Department of Advanced Biomedical Sciences, University Hospital of Naples "Federico II", Naples, Italy.
Sci Rep. 2020 Nov 18;10(1):20127. doi: 10.1038/s41598-020-77243-3.
Stroke is among the leading causes of death and disability worldwide. Approximately 20-25% of stroke survivors present severe disability, which is associated with increased mortality risk. Prognostication is inherent in the process of clinical decision-making. Machine learning (ML) methods have gained increasing popularity in the setting of biomedical research. The aim of this study was twofold: assessing the performance of ML tree-based algorithms for predicting three-year mortality model in 1207 stroke patients with severe disability who completed rehabilitation and comparing the performance of ML algorithms to that of a standard logistic regression. The logistic regression model achieved an area under the Receiver Operating Characteristics curve (AUC) of 0.745 and was well calibrated. At the optimal risk threshold, the model had an accuracy of 75.7%, a positive predictive value (PPV) of 33.9%, and a negative predictive value (NPV) of 91.0%. The ML algorithm outperformed the logistic regression model through the implementation of synthetic minority oversampling technique and the Random Forests, achieving an AUC of 0.928 and an accuracy of 86.3%. The PPV was 84.6% and the NPV 87.5%. This study introduced a step forward in the creation of standardisable tools for predicting health outcomes in individuals affected by stroke.

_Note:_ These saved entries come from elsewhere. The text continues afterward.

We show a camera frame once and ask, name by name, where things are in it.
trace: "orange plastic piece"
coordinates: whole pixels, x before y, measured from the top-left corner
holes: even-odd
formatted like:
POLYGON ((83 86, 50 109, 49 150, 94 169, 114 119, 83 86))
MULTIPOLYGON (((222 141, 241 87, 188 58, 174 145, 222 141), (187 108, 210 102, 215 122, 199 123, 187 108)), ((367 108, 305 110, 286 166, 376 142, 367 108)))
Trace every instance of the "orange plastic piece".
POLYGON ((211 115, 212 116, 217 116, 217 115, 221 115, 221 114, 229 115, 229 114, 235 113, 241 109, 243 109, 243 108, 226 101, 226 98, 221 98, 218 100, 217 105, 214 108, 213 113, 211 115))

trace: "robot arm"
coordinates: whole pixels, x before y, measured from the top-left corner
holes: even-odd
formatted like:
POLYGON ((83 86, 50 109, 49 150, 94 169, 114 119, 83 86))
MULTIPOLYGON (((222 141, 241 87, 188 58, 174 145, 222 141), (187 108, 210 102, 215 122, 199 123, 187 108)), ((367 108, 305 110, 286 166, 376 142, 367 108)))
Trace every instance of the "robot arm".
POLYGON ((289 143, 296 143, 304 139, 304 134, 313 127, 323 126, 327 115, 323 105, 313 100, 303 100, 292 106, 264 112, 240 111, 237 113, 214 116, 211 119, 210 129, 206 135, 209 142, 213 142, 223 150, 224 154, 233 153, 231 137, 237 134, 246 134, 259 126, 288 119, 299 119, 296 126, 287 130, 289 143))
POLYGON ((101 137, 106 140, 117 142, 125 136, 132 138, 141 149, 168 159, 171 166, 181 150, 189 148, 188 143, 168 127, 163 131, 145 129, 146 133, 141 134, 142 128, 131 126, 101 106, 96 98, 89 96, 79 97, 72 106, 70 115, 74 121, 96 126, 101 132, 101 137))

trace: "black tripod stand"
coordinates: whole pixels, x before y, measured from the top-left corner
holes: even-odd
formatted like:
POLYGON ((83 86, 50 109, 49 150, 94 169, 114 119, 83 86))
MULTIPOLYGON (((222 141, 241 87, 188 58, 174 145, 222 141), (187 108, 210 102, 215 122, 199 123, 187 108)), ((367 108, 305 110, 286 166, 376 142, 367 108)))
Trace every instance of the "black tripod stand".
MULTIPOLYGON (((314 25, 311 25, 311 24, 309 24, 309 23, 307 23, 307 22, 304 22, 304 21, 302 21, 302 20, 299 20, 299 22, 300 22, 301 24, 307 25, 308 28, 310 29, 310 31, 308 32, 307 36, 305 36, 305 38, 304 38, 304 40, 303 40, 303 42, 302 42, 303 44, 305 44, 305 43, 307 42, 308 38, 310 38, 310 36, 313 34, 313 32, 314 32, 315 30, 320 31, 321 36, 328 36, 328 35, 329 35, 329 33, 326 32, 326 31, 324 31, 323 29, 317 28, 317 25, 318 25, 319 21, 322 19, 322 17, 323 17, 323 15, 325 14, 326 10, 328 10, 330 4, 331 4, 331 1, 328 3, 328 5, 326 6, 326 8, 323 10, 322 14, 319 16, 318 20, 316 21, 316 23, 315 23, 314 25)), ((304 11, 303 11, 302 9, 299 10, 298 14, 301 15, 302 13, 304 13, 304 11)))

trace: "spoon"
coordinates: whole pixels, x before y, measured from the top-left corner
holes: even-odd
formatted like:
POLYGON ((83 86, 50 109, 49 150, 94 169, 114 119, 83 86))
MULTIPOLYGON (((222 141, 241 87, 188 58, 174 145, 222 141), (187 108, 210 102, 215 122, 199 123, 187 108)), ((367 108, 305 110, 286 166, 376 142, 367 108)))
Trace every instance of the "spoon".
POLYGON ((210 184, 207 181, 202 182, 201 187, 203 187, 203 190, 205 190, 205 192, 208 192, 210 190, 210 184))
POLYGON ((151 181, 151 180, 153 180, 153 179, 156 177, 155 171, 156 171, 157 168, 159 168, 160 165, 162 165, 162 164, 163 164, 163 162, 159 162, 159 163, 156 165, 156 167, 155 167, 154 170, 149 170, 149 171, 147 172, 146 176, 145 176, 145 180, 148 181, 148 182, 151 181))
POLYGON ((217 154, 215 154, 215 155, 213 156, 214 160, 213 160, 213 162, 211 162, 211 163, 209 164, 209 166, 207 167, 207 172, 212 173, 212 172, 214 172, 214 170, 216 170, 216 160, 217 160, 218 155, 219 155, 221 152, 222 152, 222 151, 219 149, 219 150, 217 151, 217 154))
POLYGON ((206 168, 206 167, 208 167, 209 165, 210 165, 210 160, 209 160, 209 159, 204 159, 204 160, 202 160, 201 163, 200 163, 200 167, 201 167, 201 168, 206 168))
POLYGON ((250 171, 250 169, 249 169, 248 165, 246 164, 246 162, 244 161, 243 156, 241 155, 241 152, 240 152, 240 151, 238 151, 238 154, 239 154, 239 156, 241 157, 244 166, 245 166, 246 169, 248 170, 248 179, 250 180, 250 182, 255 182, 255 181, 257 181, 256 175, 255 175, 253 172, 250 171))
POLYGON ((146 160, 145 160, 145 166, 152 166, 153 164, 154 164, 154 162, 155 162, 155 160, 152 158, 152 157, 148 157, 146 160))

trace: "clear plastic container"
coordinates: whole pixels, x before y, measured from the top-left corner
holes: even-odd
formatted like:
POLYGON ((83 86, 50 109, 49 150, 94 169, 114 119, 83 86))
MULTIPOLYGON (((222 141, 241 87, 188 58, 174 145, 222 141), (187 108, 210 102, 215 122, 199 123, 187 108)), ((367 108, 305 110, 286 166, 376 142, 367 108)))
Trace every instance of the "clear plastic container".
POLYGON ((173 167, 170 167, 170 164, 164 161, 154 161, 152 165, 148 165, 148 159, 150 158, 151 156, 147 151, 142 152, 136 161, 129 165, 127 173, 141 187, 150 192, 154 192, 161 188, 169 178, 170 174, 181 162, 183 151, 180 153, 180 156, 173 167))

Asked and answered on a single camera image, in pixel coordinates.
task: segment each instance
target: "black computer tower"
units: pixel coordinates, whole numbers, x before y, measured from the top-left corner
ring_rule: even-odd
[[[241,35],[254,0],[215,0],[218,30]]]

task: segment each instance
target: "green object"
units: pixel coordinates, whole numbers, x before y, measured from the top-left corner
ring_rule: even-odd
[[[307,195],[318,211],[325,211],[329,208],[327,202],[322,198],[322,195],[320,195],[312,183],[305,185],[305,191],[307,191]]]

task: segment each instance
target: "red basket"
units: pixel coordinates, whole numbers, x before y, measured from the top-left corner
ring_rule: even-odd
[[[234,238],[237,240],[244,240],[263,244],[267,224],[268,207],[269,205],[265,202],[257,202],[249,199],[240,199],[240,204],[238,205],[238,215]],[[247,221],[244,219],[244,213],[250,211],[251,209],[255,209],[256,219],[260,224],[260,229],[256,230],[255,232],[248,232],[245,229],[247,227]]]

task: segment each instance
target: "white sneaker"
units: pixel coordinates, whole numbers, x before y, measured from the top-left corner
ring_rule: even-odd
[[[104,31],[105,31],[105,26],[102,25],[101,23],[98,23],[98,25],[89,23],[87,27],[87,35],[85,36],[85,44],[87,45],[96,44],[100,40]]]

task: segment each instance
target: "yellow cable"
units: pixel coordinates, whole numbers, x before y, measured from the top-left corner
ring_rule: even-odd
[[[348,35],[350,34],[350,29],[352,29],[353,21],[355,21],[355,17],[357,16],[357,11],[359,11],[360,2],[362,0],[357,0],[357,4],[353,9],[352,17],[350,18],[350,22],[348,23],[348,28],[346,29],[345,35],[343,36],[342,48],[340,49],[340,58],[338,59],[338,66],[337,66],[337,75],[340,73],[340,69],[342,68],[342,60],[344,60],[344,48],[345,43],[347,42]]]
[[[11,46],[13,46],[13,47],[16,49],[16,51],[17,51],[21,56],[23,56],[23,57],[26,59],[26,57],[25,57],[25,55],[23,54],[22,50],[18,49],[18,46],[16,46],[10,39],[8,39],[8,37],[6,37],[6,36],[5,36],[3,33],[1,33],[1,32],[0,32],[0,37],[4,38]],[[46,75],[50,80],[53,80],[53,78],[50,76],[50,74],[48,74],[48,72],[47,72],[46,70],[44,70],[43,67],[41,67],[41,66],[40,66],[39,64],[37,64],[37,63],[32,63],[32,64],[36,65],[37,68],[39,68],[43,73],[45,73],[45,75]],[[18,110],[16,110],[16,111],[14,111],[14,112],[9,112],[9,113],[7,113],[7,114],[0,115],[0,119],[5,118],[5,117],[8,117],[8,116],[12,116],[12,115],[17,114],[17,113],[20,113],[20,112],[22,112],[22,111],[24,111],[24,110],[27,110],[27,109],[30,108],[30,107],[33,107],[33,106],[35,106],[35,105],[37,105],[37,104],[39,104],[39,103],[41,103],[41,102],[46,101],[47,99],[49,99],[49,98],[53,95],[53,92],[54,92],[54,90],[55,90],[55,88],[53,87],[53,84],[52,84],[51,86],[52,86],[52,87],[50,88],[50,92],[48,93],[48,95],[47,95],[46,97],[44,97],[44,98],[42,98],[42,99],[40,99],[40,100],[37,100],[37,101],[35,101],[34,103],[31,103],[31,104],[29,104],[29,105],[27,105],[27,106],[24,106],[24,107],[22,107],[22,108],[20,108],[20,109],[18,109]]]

中风是全球范围内导致死亡和残疾的主要原因之一。大约 20-25%的中风幸存者存在严重残疾,这与死亡率风险增加有关。预后是临床决策过程中的固有内容。机器学习 (ML) 方法在生物医学研究中越来越受欢迎。本研究旨在评估 ML 基于树的算法在预测 1207 名完成康复的严重残疾中风患者三年死亡率模型方面的性能,并将 ML 算法的性能与标准逻辑回归进行比较。逻辑回归模型在接受者操作特征曲线(ROC)下的面积(AUC)为 0.745,并且具有良好的校准度。在最佳风险阈值下,该模型的准确性为 75.7%,阳性预测值(PPV)为 33.9%,阴性预测值(NPV)为 91.0%。通过实施合成少数过采样技术和随机森林,ML 算法的表现优于逻辑回归模型,AUC 为 0.928,准确性为 86.3%。PPV 为 84.6%,NPV 为 87.5%。本研究在为受中风影响的个体预测健康结果创建可标准化工具方面迈出了一步。